### Exercise requirements
Your answer should hold exactly the lines from the one with "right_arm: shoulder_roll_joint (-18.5" through the final line of the data below, reproduced as written.

** Opening Supplied records block **

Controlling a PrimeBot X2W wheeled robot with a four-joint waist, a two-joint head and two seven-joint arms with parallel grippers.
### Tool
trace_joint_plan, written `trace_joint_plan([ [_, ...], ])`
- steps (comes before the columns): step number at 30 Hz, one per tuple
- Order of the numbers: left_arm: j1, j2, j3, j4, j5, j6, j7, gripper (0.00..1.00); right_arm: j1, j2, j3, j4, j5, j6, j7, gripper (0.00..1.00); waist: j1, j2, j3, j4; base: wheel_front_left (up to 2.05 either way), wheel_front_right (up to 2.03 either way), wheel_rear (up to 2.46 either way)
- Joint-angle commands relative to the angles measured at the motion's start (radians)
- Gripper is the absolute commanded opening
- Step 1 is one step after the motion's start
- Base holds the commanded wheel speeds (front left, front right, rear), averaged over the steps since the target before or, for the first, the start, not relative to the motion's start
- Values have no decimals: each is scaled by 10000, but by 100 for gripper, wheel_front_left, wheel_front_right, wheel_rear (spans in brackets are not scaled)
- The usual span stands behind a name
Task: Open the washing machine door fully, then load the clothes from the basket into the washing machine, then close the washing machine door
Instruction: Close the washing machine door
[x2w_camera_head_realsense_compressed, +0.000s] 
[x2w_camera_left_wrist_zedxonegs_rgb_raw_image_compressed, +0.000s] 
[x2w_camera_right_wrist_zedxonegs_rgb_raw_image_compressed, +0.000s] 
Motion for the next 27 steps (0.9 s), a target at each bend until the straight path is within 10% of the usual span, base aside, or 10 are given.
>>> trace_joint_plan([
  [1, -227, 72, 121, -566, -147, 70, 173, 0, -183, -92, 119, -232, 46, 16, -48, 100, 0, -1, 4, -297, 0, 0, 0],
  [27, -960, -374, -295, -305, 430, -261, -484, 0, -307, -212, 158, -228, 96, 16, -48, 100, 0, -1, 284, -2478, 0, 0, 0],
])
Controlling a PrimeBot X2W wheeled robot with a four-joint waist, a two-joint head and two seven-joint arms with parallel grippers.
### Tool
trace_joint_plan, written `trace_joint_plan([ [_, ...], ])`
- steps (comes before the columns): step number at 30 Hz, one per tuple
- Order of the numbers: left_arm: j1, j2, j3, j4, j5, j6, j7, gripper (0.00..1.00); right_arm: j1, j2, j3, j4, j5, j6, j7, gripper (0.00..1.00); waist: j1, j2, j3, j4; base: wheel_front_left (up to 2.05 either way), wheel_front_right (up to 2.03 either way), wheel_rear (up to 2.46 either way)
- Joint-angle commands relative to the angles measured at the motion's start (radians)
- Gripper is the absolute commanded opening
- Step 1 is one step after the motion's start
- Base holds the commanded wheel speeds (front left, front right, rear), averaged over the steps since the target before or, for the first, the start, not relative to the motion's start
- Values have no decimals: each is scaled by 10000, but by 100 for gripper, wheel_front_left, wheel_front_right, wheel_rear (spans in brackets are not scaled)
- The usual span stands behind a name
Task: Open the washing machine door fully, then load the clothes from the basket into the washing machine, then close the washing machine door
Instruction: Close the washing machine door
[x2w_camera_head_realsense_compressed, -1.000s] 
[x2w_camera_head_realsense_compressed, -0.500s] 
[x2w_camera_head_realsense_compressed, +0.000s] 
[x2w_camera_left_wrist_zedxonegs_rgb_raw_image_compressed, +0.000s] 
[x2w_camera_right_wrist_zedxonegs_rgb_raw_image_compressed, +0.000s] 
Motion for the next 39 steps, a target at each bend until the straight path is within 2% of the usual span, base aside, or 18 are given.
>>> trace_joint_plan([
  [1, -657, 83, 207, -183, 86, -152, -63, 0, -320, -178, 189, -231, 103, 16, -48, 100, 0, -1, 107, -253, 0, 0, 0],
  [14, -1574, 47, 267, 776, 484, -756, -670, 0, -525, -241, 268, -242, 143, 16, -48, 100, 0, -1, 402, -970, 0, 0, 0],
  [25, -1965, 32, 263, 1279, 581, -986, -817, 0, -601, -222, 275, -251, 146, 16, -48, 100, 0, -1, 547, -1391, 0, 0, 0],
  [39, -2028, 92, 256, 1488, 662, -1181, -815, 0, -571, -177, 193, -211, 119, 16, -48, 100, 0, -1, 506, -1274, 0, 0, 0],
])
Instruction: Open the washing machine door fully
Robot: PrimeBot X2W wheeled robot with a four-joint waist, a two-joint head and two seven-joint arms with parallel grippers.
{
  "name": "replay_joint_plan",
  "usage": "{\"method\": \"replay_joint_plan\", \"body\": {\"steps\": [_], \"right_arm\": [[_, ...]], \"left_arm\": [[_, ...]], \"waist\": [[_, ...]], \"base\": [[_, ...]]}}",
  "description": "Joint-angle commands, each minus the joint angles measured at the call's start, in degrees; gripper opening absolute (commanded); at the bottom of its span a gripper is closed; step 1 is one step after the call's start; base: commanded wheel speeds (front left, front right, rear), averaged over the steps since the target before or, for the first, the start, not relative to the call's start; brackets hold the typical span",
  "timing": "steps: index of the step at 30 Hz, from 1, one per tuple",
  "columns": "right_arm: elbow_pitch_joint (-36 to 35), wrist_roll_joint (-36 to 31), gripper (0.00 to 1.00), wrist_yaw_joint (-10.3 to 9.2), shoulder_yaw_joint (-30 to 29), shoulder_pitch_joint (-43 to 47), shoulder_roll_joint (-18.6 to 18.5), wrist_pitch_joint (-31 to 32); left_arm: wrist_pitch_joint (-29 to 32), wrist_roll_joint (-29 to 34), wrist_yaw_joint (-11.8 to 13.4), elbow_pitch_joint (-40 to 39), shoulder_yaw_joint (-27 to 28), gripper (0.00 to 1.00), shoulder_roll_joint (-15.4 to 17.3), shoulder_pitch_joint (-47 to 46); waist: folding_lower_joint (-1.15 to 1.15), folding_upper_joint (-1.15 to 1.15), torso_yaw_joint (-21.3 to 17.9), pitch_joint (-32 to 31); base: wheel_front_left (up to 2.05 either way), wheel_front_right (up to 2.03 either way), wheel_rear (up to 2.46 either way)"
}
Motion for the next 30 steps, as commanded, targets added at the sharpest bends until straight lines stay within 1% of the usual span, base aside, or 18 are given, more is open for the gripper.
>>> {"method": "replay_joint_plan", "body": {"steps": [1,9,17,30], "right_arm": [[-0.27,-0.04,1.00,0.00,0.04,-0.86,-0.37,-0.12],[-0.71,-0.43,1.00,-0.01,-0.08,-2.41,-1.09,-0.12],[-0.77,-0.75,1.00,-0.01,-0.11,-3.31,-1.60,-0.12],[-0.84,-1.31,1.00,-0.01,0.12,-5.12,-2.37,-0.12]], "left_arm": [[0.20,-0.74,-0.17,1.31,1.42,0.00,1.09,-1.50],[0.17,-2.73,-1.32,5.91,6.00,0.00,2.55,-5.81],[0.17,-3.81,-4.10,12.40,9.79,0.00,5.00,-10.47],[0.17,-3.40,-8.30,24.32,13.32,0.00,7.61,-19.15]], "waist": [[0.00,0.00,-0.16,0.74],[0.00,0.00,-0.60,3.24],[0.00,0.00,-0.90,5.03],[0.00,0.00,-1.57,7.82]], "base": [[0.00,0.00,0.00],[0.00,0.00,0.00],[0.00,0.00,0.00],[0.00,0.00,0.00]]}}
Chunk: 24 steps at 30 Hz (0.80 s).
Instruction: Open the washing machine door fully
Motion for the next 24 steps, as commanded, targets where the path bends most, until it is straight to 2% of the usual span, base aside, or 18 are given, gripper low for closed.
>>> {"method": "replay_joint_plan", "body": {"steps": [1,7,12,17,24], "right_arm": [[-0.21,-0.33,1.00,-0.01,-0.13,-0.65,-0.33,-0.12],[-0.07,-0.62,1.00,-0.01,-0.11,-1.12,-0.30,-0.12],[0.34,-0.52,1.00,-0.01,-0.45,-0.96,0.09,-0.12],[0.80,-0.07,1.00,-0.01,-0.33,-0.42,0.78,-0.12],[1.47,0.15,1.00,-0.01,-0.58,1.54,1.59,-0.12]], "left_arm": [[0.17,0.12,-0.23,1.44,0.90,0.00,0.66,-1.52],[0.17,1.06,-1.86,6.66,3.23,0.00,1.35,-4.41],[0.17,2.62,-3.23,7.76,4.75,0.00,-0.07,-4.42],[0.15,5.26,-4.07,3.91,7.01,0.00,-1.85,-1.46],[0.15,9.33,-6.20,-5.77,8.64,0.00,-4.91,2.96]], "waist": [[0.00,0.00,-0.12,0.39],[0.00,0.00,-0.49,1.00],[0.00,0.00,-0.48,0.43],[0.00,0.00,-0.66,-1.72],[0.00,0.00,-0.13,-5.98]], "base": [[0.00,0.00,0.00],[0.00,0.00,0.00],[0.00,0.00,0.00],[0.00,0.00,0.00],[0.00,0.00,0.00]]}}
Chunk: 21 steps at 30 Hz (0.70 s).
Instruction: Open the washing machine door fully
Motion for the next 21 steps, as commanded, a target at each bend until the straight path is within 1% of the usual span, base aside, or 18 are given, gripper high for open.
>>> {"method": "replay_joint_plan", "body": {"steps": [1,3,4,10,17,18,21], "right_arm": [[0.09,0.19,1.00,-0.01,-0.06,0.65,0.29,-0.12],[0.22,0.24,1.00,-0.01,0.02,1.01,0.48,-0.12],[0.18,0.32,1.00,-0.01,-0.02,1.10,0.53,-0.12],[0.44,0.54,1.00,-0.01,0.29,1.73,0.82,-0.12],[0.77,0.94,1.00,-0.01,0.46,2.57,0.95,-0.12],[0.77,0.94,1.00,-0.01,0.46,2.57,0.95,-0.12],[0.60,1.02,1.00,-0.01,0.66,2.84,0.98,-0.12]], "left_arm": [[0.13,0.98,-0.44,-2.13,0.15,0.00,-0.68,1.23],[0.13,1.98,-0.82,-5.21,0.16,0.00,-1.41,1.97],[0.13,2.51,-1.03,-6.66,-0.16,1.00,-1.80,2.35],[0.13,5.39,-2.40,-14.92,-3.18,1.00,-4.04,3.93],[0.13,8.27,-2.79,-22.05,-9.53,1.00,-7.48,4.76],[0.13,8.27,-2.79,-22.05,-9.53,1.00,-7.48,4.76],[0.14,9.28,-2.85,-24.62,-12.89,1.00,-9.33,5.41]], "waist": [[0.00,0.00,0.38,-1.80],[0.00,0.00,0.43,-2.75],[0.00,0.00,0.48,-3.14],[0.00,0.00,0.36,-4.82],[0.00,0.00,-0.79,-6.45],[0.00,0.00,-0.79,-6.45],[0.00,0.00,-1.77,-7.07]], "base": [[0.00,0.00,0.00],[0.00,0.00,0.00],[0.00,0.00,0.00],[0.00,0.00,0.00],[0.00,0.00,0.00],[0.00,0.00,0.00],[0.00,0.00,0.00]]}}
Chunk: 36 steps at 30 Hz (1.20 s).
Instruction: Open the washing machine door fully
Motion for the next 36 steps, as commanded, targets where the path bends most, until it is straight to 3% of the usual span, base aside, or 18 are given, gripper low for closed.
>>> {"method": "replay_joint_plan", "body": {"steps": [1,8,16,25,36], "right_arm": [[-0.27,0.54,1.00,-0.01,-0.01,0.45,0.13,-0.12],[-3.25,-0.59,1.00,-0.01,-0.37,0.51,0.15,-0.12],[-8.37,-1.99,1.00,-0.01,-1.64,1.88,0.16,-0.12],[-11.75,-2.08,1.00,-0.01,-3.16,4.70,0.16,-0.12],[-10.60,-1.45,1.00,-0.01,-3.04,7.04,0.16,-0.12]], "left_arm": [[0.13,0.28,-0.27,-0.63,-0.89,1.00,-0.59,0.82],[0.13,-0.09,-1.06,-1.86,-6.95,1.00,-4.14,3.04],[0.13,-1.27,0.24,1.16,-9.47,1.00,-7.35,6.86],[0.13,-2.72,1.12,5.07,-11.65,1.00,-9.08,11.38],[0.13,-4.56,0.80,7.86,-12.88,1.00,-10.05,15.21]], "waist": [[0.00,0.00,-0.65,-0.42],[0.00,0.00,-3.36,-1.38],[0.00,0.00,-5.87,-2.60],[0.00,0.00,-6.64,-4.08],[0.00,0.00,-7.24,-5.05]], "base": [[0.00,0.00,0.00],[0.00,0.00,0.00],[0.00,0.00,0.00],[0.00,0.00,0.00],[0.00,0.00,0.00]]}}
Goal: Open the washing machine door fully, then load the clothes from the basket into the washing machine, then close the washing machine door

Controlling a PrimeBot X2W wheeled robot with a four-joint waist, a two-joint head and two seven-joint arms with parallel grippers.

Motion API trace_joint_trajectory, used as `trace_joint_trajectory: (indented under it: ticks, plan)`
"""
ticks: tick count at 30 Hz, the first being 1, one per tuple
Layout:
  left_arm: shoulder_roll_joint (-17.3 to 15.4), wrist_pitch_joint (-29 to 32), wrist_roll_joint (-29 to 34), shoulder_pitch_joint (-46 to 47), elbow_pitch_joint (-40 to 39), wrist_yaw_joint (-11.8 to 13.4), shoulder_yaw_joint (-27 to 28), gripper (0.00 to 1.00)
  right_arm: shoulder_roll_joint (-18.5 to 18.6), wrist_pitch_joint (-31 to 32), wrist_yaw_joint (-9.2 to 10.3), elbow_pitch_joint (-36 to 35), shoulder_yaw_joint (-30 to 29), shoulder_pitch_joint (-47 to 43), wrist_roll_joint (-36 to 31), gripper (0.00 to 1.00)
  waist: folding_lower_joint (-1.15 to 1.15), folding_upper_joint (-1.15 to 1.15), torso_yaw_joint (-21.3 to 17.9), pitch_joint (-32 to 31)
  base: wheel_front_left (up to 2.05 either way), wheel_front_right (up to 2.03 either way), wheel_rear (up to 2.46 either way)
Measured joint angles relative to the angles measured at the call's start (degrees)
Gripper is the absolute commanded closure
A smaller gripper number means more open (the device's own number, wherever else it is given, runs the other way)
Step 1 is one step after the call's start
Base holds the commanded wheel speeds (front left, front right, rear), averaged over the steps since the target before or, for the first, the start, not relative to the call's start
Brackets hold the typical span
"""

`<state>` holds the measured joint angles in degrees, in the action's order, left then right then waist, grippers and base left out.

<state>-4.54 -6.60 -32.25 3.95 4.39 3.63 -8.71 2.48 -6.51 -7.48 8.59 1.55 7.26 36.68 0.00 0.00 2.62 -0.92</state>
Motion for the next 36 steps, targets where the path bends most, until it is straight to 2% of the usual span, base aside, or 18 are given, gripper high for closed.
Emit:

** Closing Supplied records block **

### Answer
  right_arm: shoulder_roll_joint (-18.5 to 18.6), wrist_pitch_joint (-31 to 32), wrist_yaw_joint (-9.2 to 10.3), elbow_pitch_joint (-36 to 35), shoulder_yaw_joint (-30 to 29), shoulder_pitch_joint (-47 to 43), wrist_roll_joint (-36 to 31), gripper (0.00 to 1.00)
  waist: folding_lower_joint (-1.15 to 1.15), folding_upper_joint (-1.15 to 1.15), torso_yaw_joint (-21.3 to 17.9), pitch_joint (-32 to 31)
  base: wheel_front_left (up to 2.05 either way), wheel_front_right (up to 2.03 either way), wheel_rear (up to 2.46 either way)
Measured joint angles relative to the angles measured at the call's start (degrees)
Gripper is the absolute commanded closure
A smaller gripper number means more open (the device's own number, wherever else it is given, runs the other way)
Step 1 is one step after the call's start
Base holds the commanded wheel speeds (front left, front right, rear), averaged over the steps since the target before or, for the first, the start, not relative to the call's start
Brackets hold the typical span
"""

`<state>` holds the measured joint angles in degrees, in the action's order, left then right then waist, grippers and base left out.

<state>-4.54 -6.60 -32.25 3.95 4.39 3.63 -8.71 2.48 -6.51 -7.48 8.59 1.55 7.26 36.68 0.00 0.00 2.62 -0.92</state>
Motion for the next 36 steps, targets where the path bends most, until it is straight to 2% of the usual span, base aside, or 18 are given, gripper high for closed.
Emit:

No more output is required for the exercise.